#### Materials provided
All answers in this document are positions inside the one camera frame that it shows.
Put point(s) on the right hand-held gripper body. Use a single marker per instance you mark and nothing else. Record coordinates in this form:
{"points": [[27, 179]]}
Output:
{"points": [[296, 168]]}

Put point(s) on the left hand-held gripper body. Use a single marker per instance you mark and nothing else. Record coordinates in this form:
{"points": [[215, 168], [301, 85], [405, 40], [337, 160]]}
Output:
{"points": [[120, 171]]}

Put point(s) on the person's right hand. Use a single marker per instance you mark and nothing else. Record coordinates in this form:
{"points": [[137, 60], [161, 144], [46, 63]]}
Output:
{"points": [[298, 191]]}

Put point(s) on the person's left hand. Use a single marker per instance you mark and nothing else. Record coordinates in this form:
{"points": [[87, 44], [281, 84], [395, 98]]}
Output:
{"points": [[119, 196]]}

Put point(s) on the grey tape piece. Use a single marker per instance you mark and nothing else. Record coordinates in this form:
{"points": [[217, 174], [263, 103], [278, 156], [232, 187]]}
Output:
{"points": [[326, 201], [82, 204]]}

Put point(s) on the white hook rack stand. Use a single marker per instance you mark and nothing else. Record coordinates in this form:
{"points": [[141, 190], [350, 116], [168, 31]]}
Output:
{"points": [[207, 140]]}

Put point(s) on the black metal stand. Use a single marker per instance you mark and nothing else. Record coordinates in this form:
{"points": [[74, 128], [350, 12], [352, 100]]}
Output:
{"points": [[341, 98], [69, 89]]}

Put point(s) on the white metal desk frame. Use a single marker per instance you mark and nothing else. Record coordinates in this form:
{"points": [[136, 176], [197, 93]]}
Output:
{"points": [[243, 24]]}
########
#### Materials provided
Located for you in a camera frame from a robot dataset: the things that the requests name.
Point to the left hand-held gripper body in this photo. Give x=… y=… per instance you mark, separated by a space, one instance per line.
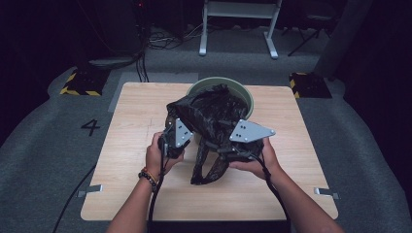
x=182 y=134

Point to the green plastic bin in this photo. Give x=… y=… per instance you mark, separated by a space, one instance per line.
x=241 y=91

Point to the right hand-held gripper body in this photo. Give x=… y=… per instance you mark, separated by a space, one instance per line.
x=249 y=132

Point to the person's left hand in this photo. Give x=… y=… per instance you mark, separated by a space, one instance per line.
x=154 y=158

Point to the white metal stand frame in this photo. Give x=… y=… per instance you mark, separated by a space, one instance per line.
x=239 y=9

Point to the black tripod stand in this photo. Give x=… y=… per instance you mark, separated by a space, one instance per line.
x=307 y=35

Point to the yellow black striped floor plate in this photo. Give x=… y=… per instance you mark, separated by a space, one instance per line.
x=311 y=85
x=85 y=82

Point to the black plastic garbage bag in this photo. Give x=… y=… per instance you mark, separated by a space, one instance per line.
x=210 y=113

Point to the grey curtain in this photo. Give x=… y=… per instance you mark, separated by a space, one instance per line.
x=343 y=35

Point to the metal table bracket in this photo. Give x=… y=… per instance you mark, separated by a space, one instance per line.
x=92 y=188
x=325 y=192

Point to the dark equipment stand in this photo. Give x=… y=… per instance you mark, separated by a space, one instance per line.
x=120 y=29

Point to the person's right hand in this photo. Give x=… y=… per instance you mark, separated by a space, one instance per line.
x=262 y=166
########
The answer must consist of every line from the entries above that contains "camera".

__Answer section__.
All answers in this document are positions inside the one camera frame that it shows.
Located for you in a camera frame from a robot dataset: the things that the requests name.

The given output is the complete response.